To the Editor:

We appreciate the comments and interest of Dr. Guanghui Yan et al. on our systematic review [1] but we don’t agree with their criticisms. Dr. Yan et al. suggested that our methodology regarding assessment of the risk of bias, selection of databases, and meta-analysis was flawed.

We would like to stress that the conclusions of our study, which demonstrate the lack of evidence on surgical interventions for pseudoexfoliative glaucoma, are valid.

These are our responses to the specific issues raised by Dr. Yan et al. in the letter:

Regarding the assessment of the risks of bias in the study publications, we found important differences in criteria and we don’t think Dr.

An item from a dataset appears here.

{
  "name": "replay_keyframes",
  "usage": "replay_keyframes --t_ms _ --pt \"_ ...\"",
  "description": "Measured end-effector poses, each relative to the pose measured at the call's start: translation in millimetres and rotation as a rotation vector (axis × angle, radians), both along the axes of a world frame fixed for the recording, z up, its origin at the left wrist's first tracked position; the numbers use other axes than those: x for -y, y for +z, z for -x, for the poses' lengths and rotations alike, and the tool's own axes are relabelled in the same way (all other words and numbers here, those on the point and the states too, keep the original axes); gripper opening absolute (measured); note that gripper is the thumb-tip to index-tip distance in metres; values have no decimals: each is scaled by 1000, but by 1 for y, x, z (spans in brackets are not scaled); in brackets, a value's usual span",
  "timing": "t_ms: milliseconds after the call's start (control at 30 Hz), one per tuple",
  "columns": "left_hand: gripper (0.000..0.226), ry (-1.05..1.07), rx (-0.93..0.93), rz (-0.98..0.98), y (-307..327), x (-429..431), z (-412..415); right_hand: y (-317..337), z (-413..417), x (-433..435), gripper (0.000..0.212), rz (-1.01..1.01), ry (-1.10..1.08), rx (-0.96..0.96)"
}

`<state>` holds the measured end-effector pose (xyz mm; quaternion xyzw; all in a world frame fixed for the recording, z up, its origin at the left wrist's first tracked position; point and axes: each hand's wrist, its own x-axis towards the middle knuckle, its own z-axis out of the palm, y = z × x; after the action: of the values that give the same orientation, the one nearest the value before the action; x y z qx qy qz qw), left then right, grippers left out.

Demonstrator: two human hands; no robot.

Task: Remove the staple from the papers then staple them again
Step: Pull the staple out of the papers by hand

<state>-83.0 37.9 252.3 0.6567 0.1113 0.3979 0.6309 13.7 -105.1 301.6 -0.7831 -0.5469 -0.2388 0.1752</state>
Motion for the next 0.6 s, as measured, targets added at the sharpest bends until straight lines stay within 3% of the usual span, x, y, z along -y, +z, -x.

Yan is correct. In particular:

(1) Kent study [2] cannot be qualified as low risk for selection bias because they did not specify the random sequence generation (neither in the study nor in the protocol recorded) and the groups have a very disparate number among them (45 vs. 31) which suggests possible selection biases between the two groups.

(2) Dr. Yan judged the risk of detection bias as high for all studies when four of them (Georgopoulos [3], Jacobi [4], Jacobi [5] and Bagli [6]) describe in their methods that they have used a masked examiner to perform the IOP measurements or an independent observer who was unaware of the previous IOPs, so we interpret that the necessary measures have been taken to corroborate adequate masking of the evaluation of the results.

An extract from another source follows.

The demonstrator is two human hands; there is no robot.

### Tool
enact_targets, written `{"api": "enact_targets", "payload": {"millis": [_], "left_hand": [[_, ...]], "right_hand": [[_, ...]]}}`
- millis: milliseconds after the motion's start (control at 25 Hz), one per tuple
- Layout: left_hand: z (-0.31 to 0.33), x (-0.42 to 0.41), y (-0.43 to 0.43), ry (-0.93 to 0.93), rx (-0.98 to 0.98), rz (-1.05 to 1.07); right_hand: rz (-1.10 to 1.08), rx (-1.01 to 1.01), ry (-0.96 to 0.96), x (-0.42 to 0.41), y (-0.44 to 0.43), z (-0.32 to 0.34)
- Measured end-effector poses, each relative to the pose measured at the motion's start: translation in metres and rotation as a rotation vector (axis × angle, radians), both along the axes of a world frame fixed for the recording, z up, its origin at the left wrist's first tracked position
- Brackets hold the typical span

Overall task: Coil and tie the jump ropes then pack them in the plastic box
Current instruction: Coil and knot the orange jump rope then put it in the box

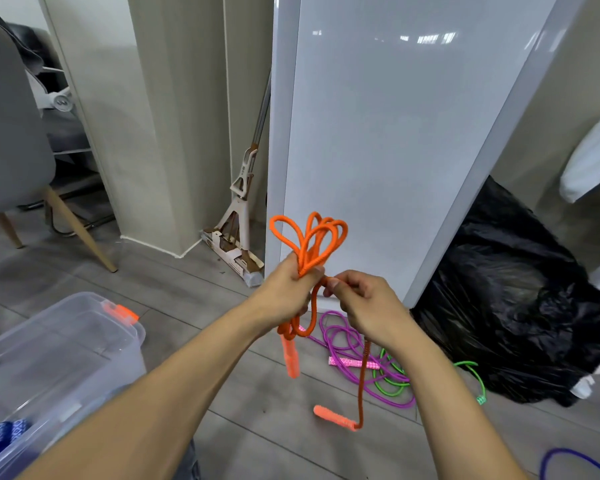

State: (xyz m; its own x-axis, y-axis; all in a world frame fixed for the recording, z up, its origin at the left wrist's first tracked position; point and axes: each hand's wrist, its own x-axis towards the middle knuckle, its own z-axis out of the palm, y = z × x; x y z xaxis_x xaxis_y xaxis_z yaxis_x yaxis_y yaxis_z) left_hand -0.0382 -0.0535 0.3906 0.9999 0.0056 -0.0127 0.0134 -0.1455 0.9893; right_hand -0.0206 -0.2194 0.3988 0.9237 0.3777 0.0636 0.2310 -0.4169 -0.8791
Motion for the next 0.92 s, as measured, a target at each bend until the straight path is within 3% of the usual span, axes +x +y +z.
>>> {"api": "enact_targets", "payload": {"millis": [320, 520, 640, 800, 920], "left_hand": [[0.003, -0.002, 0.009, 0.005, 0.224, -0.19], [0.006, -0.001, 0.013, -0.001, 0.359, -0.188], [0.0, 0.003, 0.016, 0.006, 0.186, -0.046], [-0.011, 0.019, 0.024, -0.028, -0.058, 0.37], [-0.011, 0.026, 0.035, -0.021, -0.26, 0.671]], "right_hand": [[-0.12, -0.02, -0.038, 0.001, -0.001, 0.0], [-0.145, -0.011, 0.013, 0.0, -0.002, 0.001], [-0.147, 0.045, 0.07, 0.006, -0.006, -0.003], [-0.153, 0.064, 0.108, 0.01, -0.012, -0.005], [-0.148, -0.036, 0.147, 0.01, -0.018, -0.006]]}}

(3) We think there should be some concern about the risk of reporting bias of the studies when they do not have a previously published protocol, so it is not possible to assess whether the data were analyzed according to a pre-specified plan that was finalized before unblinded outcome data were available for analysis. At a minimum, trials should be evaluated as uncertain but not as low risk.

(4) The assessment of attrition bias by Dr. Yan is inappropriate. They rate as low risk of bias those studies that have not reported data on losses to follow-up and that present incomplete data for IOP and number of medications in follow-up or inconsistent data available at the end of follow-up.

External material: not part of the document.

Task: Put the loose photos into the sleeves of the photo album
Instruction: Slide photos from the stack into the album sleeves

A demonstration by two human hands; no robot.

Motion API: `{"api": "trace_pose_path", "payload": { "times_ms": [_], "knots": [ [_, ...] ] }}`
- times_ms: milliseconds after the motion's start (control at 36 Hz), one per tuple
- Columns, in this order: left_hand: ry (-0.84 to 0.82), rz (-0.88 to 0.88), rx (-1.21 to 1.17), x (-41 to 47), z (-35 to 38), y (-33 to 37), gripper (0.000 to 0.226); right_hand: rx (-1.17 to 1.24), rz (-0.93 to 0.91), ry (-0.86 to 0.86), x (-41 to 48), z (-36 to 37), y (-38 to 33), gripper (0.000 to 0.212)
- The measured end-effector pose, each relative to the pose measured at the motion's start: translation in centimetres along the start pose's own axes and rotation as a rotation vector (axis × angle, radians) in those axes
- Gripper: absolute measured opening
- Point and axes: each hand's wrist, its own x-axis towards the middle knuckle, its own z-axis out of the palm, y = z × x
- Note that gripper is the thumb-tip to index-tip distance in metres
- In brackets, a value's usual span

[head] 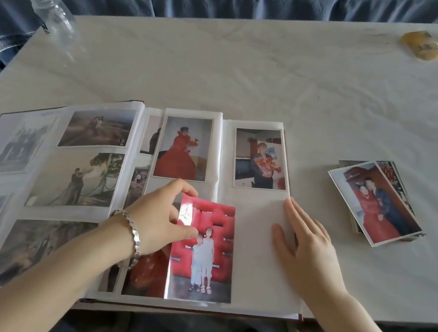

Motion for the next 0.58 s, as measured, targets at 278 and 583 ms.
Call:
{"api": "trace_pose_path", "payload": {
  "times_ms": [278, 583],
  "knots": [
    [0.056, 0.045, 0.004, 0.3, 3.4, 1.8, 0.045, 0.054, -0.021, 0.024, 0.0, 0.2, 0.3, 0.053],
    [-0.064, -0.060, -0.168, 1.7, 1.3, 1.1, 0.044, 0.131, -0.116, 0.044, 0.4, -0.3, 2.2, 0.043]
  ]
}}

Regarding the databases selected in our study we chose the same databases used in Cochrane reviews.

Dr. Yan claims that we missed two RCT (Takmaz et al. [7], and Li et al. [8]). These articles were published in two journals with poor scientific impact (impact factor of 0.1 and 0.3).

The study by Takmaz et al. [7] is not an RCT as no method of randomisation was used. Takmaz et al. described the allocation process as follows: “The randomization was performed as follows; the first patients with POAG and PXG diagnosis underwent P–T and the second patients underwent P–DS operations. The operations were performed in this way until there were 20 patients in each group.” In addition, this study by Takmaz et al. did not analyse separately results for the small subgroup of patients with pseudoexfoliative glaucoma (n = 15) as required in our inclusion criteria.

The study by Li et al. [8] reported comparison of two different incisions of the same intervention and did not report the results of the subgroup of PXF participants. Thus, the study by Li et al. did not fulfill our inclusion criteria.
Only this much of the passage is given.